[Recorded data]
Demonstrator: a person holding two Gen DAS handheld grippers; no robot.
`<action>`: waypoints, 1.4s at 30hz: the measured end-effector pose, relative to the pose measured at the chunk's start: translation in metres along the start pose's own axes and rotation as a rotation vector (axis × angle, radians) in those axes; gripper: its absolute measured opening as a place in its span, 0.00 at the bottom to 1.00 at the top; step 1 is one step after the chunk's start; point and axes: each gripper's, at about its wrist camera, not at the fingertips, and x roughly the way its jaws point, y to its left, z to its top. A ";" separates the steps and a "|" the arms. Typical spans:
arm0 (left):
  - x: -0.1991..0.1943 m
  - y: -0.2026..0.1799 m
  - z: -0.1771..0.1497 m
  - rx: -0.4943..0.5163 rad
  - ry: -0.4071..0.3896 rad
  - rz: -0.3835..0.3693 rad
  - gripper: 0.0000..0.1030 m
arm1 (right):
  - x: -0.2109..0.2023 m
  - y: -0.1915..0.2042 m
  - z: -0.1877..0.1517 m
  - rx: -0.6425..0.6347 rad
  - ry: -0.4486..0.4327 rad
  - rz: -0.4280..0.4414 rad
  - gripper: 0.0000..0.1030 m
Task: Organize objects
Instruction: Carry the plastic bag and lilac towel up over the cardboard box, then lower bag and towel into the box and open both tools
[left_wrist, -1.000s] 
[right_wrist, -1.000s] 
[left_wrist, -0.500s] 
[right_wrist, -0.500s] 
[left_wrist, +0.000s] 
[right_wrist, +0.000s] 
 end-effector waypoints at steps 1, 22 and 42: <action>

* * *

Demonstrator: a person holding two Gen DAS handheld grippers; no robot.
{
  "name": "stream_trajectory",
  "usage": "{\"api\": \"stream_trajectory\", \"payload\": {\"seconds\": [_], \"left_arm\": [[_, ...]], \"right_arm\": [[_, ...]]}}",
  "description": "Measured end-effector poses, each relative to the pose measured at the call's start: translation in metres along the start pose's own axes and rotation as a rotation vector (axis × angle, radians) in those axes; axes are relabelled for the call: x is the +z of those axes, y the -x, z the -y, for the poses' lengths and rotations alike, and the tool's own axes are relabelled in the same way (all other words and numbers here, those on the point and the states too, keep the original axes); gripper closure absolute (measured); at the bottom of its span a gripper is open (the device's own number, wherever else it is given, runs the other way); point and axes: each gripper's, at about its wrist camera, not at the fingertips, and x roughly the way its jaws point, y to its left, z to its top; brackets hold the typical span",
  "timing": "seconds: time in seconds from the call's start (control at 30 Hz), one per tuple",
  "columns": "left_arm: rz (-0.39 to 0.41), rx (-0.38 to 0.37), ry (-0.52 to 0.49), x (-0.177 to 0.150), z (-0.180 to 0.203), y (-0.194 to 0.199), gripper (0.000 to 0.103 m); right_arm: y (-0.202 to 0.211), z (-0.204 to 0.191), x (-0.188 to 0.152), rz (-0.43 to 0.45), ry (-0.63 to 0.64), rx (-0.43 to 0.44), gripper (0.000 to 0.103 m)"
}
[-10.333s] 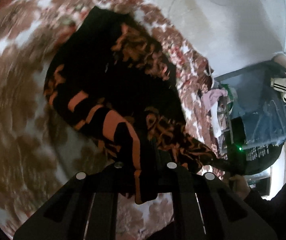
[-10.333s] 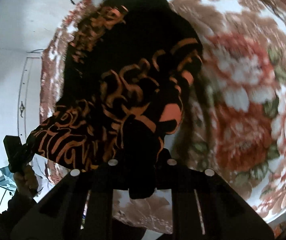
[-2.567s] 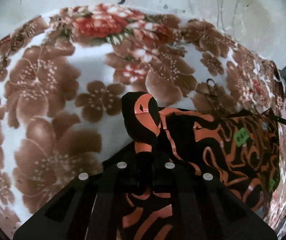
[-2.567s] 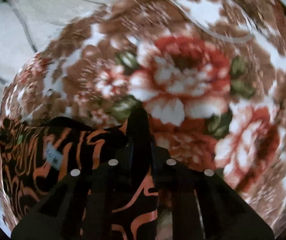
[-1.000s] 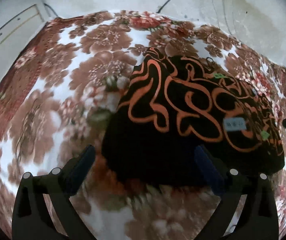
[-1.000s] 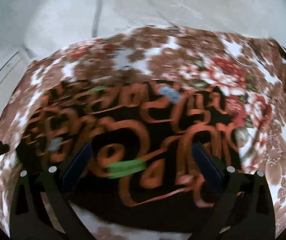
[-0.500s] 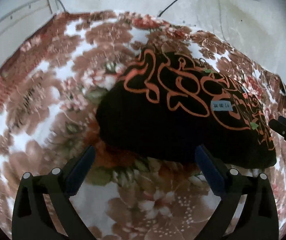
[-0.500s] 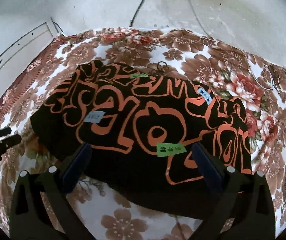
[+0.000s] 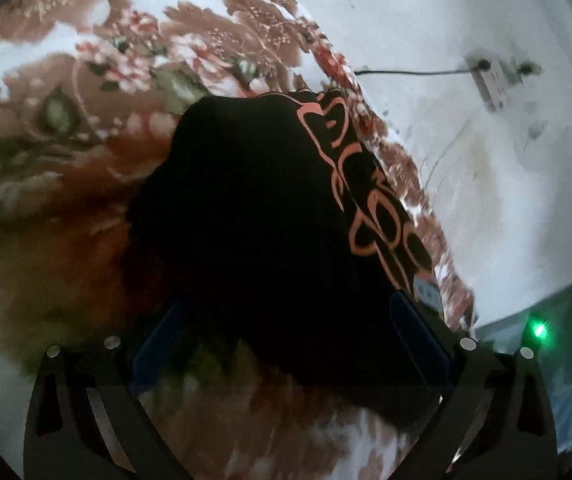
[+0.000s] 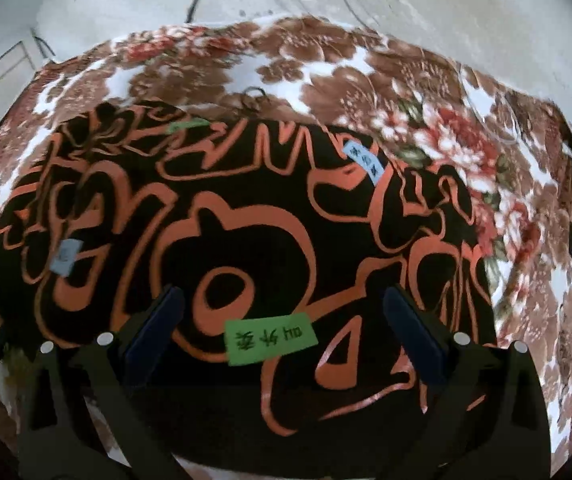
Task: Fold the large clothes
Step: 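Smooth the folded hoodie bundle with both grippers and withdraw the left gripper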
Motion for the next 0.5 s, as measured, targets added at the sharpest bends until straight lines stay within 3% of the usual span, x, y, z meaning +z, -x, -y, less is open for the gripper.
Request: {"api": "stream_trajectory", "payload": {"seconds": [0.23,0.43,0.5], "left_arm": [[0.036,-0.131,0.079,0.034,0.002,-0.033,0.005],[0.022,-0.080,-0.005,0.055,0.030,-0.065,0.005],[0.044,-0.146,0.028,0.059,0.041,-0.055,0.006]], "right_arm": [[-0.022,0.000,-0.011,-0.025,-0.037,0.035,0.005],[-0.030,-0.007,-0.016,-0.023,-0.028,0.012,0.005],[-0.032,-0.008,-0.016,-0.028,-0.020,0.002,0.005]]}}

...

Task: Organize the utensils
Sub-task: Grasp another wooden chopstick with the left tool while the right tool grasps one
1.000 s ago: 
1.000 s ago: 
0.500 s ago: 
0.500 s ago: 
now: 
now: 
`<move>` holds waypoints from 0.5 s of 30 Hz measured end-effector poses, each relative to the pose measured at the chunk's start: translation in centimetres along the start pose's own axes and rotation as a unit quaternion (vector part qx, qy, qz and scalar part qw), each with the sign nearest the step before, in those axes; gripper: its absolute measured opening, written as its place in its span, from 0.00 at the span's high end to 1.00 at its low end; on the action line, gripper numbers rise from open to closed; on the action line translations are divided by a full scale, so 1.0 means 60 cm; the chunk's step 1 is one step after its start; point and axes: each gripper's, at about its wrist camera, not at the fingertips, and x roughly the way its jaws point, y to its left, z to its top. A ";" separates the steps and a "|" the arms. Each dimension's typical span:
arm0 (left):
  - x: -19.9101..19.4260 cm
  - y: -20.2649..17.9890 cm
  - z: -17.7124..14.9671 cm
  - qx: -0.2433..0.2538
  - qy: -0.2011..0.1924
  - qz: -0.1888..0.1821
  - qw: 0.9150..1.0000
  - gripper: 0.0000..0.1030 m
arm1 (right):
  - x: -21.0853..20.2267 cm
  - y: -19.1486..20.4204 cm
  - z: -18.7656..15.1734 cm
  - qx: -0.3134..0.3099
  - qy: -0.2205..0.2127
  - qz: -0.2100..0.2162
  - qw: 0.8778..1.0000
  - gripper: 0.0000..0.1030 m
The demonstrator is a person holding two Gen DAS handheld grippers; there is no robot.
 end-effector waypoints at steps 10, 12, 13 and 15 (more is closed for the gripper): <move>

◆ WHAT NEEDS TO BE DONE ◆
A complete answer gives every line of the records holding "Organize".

◆ TASK ANSWER ◆
Task: Organize objects
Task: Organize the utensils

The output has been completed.